YOUR INSTRUCTIONS: Every line in the data below from the one containing "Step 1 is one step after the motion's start" down to the one containing "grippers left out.", both included, must be retyped exactly; no other line is to appear.

INFORMATION GIVEN:
####

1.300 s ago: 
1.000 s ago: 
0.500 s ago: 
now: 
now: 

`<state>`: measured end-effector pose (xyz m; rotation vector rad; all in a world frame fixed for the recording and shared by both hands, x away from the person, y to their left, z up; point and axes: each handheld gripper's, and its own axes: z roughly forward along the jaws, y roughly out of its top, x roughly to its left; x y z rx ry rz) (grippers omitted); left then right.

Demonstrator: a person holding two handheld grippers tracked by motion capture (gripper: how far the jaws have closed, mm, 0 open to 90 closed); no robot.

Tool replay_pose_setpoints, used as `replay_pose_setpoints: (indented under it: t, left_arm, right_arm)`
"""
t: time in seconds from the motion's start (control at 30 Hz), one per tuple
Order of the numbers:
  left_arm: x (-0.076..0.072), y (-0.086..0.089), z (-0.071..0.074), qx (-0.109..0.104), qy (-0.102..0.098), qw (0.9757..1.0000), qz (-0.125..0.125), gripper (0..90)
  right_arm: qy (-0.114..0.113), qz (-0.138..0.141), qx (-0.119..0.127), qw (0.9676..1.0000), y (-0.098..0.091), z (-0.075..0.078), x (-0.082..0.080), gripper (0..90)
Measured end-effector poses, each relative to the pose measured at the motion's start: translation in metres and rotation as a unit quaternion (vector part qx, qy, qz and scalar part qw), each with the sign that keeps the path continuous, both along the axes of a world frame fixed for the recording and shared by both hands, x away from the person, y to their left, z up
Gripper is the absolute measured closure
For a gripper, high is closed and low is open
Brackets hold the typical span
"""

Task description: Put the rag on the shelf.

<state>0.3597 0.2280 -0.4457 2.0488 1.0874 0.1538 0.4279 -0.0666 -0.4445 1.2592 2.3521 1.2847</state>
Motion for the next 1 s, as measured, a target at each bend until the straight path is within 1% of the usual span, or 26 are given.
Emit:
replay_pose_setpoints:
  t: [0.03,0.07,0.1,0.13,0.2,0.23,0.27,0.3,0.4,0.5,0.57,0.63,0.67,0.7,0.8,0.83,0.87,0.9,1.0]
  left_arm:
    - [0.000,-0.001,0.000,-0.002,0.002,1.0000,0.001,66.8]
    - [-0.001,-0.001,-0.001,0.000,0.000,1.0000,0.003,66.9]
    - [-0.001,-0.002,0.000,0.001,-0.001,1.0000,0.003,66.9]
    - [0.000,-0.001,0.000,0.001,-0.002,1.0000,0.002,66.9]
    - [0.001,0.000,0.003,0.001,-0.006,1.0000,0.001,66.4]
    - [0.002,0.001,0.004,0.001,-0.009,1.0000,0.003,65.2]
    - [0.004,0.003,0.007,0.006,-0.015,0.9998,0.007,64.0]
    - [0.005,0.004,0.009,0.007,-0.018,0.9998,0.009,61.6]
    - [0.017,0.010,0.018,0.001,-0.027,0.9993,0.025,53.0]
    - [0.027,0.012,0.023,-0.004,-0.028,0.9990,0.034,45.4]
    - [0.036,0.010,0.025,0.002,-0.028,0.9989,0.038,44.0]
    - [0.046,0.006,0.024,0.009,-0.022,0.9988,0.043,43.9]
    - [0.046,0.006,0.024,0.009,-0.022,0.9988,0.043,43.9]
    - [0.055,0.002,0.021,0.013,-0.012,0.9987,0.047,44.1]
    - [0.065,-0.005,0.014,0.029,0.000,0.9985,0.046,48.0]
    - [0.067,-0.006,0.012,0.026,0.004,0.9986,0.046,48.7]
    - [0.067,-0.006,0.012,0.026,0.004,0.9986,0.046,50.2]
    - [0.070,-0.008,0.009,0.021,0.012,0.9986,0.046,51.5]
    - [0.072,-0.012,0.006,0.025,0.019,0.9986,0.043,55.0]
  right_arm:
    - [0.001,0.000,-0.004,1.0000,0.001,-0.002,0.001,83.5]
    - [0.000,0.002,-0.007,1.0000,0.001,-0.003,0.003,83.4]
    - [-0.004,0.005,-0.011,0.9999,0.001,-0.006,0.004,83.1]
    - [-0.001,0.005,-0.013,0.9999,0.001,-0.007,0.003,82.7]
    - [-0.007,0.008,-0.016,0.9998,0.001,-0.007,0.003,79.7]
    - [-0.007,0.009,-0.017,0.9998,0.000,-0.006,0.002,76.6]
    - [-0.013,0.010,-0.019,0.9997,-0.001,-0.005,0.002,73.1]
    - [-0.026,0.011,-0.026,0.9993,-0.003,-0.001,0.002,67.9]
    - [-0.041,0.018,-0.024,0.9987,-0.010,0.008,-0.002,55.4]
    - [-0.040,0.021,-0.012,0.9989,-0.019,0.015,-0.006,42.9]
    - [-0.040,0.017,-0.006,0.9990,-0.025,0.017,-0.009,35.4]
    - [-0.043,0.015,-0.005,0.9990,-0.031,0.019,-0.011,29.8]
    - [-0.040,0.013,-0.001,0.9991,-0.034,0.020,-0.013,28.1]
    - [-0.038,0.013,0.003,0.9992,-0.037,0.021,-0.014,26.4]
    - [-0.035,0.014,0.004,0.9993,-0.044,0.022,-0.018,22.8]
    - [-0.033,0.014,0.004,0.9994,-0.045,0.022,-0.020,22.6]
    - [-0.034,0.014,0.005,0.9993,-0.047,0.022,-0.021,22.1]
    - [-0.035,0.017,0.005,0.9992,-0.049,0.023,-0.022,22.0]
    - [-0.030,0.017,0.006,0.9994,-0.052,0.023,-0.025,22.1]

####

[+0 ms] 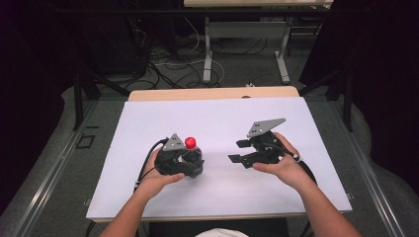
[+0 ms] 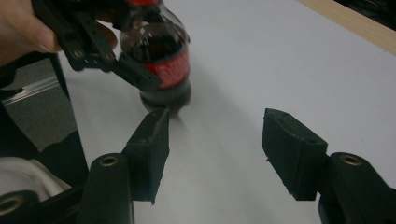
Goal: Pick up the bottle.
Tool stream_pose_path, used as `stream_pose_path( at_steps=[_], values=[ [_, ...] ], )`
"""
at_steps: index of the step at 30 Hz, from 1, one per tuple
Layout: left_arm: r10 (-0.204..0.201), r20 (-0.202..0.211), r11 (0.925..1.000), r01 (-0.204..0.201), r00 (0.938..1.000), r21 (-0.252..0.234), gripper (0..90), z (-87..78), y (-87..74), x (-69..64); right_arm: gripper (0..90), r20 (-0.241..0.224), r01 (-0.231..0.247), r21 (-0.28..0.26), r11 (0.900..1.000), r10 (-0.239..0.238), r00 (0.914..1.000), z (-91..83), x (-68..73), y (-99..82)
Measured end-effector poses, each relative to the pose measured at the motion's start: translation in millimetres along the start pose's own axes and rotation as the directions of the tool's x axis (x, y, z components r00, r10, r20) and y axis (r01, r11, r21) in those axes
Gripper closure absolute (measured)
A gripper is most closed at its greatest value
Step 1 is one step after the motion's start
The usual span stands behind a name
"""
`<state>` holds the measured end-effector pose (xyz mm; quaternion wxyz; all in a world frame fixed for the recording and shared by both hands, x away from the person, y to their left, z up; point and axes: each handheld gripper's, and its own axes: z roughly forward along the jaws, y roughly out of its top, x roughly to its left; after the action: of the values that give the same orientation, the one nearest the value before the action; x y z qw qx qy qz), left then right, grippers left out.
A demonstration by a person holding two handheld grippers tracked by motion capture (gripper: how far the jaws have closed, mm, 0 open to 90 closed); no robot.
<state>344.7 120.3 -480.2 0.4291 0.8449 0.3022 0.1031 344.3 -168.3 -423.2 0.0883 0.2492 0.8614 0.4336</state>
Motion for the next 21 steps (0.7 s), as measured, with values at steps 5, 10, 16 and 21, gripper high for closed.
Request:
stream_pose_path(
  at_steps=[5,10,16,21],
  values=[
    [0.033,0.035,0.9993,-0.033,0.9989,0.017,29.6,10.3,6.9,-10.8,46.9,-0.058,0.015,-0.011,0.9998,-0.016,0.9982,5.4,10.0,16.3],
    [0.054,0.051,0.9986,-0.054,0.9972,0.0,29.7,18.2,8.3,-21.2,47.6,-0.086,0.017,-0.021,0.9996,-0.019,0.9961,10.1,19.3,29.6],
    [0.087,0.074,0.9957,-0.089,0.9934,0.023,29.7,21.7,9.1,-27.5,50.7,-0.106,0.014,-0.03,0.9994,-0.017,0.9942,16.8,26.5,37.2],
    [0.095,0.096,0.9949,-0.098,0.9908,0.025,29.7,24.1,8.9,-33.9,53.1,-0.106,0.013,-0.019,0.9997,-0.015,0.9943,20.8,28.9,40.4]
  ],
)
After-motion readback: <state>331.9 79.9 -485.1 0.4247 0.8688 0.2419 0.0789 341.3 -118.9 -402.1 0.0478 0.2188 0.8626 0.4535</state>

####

SOLUTION FOR THIS PROBLEM:
Step 1 is one step after the motion's start
The usual span stands behind a name
"""
`<state>` holds the measured end-effector pose (xyz mm; quaternion wxyz; all in a world frame fixed for the recording and shared by both hands, x away from the person, y to their left, z up; point and axes: each handheld gripper's, and its own axes: z roughly forward along the jaws, y roughly out of its top, x roughly to its left; after the action: of the values that give the same orientation, the one nearest the value before the action; x y z qw qx qy qz), left then right, grippers left out.

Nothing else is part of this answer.